■ **About this exercise**:
Begin at the line containing "seconds elapsed from" in the entries below and end at the line containing "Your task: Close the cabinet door"; transcribe that range exactly and nothing outside it.

*** Information shown Section Begins ***

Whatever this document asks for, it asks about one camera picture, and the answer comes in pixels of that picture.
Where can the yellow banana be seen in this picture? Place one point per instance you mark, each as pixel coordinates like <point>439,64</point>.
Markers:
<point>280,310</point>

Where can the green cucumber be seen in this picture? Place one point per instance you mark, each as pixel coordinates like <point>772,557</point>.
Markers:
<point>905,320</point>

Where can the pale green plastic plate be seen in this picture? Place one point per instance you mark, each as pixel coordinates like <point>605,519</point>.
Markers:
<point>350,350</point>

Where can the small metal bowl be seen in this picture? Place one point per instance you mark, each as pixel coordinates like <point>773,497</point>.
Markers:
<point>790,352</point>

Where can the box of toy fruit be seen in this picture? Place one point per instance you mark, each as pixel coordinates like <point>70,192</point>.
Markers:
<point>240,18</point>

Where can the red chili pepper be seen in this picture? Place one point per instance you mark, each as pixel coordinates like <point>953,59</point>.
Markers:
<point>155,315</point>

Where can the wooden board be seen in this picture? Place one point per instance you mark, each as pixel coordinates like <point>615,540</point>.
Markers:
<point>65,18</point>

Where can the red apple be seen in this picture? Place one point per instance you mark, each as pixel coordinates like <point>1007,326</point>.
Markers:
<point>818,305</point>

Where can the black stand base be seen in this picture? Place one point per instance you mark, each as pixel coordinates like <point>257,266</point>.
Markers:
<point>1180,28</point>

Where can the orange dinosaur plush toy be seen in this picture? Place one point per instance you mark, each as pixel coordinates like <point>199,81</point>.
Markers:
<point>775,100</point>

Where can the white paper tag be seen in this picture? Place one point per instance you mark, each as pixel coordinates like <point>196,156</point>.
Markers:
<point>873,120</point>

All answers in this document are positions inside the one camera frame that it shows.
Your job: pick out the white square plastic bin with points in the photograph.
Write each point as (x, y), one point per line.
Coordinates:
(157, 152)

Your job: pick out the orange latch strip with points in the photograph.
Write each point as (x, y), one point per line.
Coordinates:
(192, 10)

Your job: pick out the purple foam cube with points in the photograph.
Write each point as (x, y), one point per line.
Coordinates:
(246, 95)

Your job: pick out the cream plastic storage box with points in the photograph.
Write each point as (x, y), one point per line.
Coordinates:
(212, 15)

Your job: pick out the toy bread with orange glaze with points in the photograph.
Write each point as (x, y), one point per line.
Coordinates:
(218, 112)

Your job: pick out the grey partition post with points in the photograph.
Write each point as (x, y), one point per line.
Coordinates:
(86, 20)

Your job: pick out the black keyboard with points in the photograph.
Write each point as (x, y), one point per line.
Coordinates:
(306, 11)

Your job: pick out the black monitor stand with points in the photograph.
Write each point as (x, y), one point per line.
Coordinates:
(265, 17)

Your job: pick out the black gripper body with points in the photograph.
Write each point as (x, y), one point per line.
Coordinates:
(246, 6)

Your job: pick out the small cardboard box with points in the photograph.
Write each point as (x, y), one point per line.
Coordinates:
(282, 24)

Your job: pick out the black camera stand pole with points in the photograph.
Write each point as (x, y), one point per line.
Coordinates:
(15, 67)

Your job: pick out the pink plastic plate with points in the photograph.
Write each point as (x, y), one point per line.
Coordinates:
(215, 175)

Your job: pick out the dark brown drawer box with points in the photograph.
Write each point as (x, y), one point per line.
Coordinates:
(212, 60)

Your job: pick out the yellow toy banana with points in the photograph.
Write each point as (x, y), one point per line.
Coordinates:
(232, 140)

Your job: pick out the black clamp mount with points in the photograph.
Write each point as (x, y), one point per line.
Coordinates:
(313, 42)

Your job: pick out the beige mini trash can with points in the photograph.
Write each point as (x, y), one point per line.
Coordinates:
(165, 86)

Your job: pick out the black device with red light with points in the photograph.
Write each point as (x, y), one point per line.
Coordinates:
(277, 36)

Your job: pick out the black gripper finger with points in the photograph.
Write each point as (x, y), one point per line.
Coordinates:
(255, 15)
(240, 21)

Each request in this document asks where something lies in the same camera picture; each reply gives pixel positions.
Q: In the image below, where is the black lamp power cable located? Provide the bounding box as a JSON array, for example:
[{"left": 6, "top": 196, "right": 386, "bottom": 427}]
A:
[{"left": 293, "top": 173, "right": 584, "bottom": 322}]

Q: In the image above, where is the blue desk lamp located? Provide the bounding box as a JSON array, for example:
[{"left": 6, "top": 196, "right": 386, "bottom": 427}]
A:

*** Information shown Section Ends ***
*** Information shown Section Begins ***

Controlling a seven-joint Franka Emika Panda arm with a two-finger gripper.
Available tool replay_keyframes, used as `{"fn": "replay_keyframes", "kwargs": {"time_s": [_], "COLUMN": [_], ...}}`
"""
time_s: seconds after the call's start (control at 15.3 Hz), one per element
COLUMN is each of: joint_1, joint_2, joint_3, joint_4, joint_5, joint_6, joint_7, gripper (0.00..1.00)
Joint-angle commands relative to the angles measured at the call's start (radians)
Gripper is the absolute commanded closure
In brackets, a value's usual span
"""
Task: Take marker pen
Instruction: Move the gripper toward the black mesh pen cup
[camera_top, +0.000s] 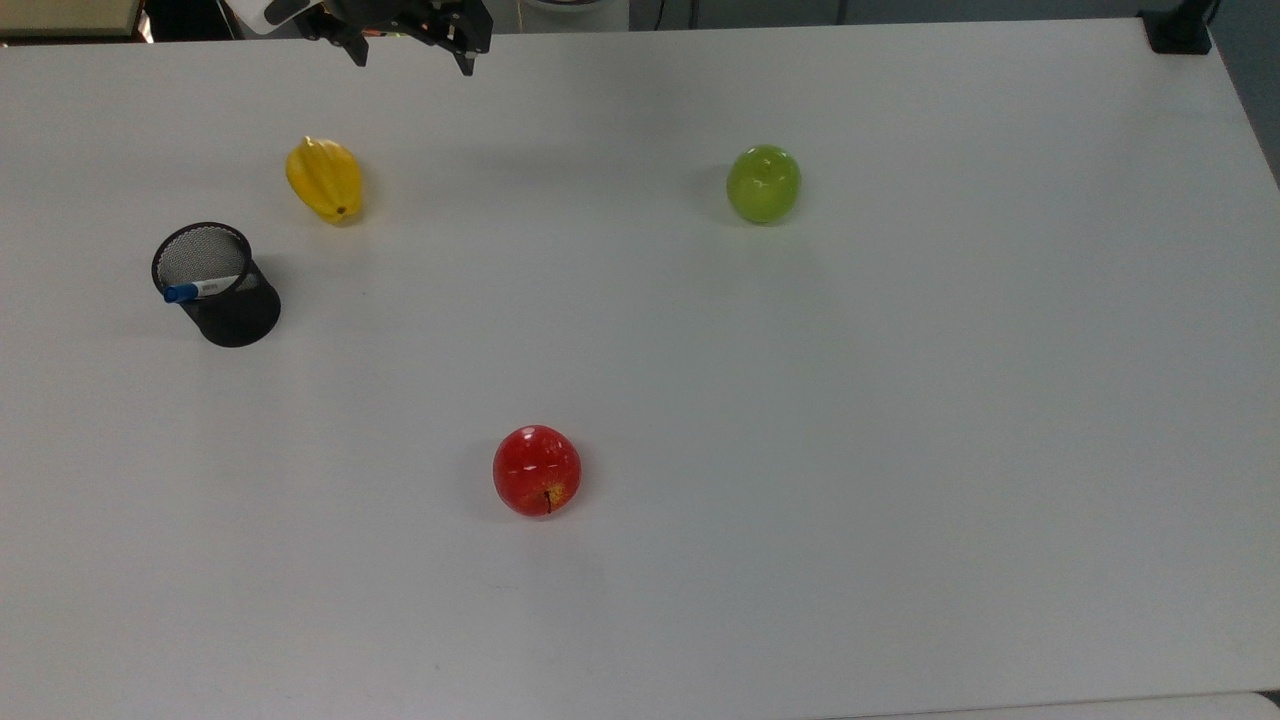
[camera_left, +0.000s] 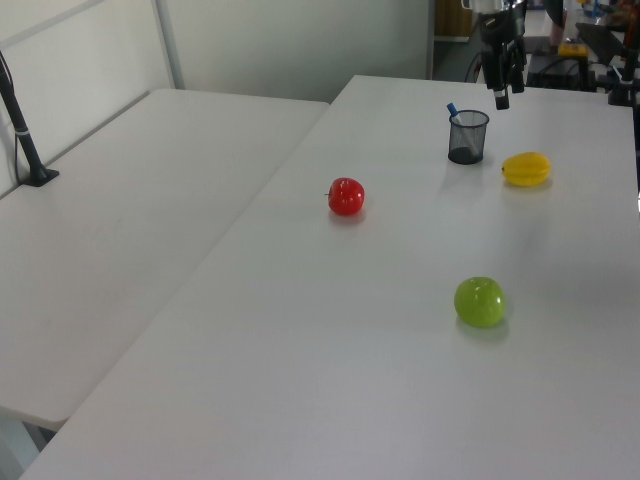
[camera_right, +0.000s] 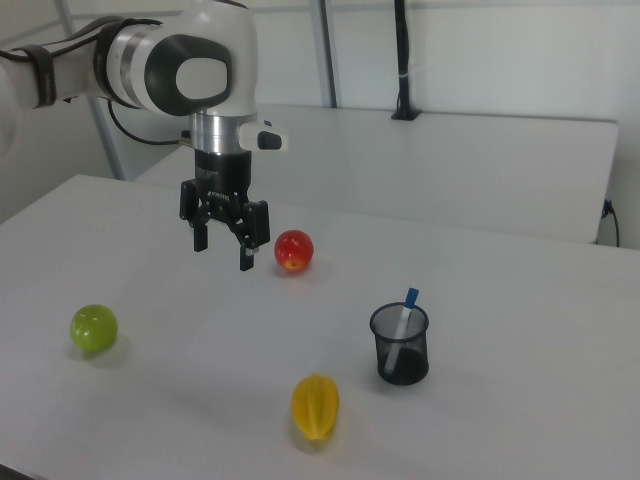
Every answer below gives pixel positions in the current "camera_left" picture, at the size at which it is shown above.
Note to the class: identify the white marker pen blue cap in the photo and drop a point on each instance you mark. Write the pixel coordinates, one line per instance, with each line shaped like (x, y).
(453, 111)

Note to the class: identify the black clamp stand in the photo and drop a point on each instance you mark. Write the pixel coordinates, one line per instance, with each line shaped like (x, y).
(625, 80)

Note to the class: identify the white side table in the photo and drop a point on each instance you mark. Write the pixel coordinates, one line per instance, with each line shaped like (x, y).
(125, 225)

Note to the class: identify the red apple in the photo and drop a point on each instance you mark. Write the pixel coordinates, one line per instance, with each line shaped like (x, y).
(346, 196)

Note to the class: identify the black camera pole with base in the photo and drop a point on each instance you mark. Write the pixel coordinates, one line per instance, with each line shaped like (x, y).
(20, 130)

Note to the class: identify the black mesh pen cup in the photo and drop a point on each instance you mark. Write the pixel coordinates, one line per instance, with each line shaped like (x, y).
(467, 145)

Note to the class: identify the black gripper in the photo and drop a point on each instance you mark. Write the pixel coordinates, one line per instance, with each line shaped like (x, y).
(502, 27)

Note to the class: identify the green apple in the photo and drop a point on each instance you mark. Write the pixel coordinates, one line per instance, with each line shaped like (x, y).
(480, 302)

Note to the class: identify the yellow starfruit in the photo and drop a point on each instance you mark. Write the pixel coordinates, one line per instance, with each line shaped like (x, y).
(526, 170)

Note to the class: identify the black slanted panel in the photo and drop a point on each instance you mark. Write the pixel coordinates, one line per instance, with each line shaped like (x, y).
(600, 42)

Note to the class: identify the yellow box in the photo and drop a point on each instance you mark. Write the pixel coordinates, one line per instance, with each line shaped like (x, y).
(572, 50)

*** Information shown Section Ends ***
*** Information shown Section Begins ***

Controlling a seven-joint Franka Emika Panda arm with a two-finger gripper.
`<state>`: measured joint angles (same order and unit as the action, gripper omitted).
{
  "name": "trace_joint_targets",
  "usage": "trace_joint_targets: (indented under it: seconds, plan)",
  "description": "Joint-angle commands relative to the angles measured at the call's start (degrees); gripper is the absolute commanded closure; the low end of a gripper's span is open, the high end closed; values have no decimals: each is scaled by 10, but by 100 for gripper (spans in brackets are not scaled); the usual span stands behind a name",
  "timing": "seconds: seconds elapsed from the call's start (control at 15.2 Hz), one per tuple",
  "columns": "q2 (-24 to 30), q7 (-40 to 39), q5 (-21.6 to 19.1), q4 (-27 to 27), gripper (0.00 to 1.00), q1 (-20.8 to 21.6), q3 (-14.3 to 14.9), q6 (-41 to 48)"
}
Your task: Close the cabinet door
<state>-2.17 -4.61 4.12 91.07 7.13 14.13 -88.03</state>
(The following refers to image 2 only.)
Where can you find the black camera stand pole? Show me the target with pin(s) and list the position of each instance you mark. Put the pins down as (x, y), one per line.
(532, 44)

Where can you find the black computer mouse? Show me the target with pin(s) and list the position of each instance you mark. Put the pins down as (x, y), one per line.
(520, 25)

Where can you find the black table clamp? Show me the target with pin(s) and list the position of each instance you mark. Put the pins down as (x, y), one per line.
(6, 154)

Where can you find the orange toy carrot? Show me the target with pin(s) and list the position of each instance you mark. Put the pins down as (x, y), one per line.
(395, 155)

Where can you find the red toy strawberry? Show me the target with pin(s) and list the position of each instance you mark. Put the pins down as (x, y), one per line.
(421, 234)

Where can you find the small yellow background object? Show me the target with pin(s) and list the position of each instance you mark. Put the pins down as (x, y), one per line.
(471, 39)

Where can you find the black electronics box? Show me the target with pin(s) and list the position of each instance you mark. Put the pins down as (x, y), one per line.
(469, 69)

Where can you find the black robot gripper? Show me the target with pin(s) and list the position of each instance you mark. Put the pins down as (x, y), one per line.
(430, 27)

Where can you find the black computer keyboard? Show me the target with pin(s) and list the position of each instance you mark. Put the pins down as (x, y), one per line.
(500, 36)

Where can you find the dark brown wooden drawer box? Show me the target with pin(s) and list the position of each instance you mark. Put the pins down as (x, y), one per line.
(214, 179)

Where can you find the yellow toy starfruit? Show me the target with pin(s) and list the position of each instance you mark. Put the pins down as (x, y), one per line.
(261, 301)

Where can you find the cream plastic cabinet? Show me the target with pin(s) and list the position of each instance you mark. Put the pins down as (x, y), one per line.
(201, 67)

*** Information shown Section Ends ***

■ **Exercise answer**:
  "timing": "seconds: seconds elapsed from the call's start (control at 15.2 Hz), one per tuple",
  "columns": "q2 (-24 to 30), q7 (-40 to 39), q5 (-21.6 to 19.1), q4 (-27 to 27), gripper (0.00 to 1.00), q1 (-20.8 to 21.6), q3 (-14.3 to 14.9), q6 (-41 to 48)"
}
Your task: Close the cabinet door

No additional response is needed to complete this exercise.